I love how William James blends democratic freedom and spiritual nobility, like Sidney Bechet or Duke Ellington. James is philosophical jazz. A blues-understanding informs his whole approach to life. A student of his once recalled how in a fit of passion James declared to the class, “Gentlemen, as long as one poor cockroach feels the pangs of unrequited love, the world is not a moral world.” His pragmatism asks us to judge ideas by their fruits. How does his own philosophy measure up? Well, he helped Clifford Beers in the formation of a national movement to improve the conditions of the insane, which he believed was “one of the most crying needs of civilization.” He laid the groundwork for the Peace Corps, stood up for the feminist movement of his day, engaged in a letter-writing campaign against America’s imperialism, and opposed big bureaucracies “in favor of the eternal forces of truth which always work in the individual and immediately unsuccessful way, under-gods always, till history comes, after they are long dead, and puts them on top.” William James was a great teacher. When W.E.B. DuBois ended up in James’s class at Harvard, he exclaimed, “God be praised!” My favorite thing about James is that his voice is so alive. He’s my constant reminder that, as he puts it, “the philosophy that is so important in each of us is not a technical matter, it is our more or less dumb sense of what life honestly and deeply means.”

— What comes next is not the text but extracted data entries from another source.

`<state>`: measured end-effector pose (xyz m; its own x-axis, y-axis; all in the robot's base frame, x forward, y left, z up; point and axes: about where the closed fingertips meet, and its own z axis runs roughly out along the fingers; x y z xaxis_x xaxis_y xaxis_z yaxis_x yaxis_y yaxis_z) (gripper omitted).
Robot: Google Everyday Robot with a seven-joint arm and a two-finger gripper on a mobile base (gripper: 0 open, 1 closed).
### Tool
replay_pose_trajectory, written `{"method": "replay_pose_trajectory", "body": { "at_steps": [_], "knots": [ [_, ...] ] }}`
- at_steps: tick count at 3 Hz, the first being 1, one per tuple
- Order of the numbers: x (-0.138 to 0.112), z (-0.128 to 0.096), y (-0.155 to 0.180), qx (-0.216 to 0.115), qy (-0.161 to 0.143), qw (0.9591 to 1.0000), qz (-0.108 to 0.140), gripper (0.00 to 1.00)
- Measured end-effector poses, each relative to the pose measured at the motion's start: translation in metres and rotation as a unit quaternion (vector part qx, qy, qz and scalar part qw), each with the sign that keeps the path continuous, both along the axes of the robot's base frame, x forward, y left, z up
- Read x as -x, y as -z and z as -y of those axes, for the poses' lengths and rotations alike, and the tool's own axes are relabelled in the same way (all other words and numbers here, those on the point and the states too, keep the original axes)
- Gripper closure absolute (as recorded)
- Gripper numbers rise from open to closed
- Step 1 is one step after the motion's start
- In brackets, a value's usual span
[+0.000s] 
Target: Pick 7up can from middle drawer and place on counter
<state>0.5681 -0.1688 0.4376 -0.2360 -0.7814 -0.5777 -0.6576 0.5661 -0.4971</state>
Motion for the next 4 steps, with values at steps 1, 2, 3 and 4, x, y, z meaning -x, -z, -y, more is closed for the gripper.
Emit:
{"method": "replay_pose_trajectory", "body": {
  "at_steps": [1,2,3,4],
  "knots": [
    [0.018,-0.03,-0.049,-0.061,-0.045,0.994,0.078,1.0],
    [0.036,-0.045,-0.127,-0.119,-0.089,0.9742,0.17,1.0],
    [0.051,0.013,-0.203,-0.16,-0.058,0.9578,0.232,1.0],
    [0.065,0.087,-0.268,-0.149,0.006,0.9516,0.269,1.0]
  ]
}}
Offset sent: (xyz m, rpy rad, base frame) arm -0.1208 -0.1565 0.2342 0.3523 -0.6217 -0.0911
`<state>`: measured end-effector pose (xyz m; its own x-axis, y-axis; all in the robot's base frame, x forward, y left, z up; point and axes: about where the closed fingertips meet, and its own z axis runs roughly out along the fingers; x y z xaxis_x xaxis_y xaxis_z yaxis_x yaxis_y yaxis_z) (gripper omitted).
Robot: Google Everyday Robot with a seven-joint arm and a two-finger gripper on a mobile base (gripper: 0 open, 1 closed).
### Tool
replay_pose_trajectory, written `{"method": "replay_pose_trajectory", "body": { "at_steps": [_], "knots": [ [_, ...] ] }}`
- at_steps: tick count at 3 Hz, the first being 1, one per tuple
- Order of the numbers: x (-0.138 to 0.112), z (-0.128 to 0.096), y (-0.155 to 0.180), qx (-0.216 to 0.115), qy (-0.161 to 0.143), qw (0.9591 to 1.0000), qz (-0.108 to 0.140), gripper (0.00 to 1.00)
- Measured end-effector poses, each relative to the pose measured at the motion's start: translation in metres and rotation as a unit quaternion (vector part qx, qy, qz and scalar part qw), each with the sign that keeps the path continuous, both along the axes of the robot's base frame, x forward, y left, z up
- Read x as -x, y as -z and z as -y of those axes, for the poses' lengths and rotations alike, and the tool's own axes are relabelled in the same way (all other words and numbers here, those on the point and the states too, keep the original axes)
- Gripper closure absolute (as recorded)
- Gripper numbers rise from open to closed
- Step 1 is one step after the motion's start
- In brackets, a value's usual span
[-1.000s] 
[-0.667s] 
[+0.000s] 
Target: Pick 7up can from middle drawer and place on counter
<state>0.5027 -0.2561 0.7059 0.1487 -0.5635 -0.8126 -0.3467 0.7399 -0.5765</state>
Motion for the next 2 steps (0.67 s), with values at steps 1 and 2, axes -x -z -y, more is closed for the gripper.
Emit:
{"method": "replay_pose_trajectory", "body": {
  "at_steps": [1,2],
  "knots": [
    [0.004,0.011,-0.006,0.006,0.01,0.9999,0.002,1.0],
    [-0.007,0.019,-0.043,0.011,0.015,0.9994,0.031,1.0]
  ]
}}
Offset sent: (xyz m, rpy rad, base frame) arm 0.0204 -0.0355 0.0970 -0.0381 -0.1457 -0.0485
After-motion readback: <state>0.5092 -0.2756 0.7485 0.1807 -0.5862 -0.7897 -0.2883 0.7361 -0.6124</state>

Have you seen The Good Place? If so, what do you think?
Except for football and reruns of Law and Order, I’m just not a regular watcher of TV. I did catch one episode of The Good Place and found it sharp and funny. I’m generally in favor of mocking paradise and moral philosophers.
What’s the one book you would give a young person to spark interest in philosophy?
It depends on the young person. Philosophy blended with literature, as in the novels of Simone de Beauvoir and Milan Kundera, often does the trick. You can’t go too wrong with Plato, Nietzsche, Kierkegaard, or Camus. One book I like to recommend, not as obvious, is Leszek Kołakowski’s Why Is There Something Rather Than Nothing?: 23 Questions from Great Philosophers. Let me just say that it’s my ambition to write the kind of book that makes readers catch fire with philosophy. Since I think of philosophy as a journey, I’m less interested in telling people where they should end up than in inspiring people to head off into the unknown.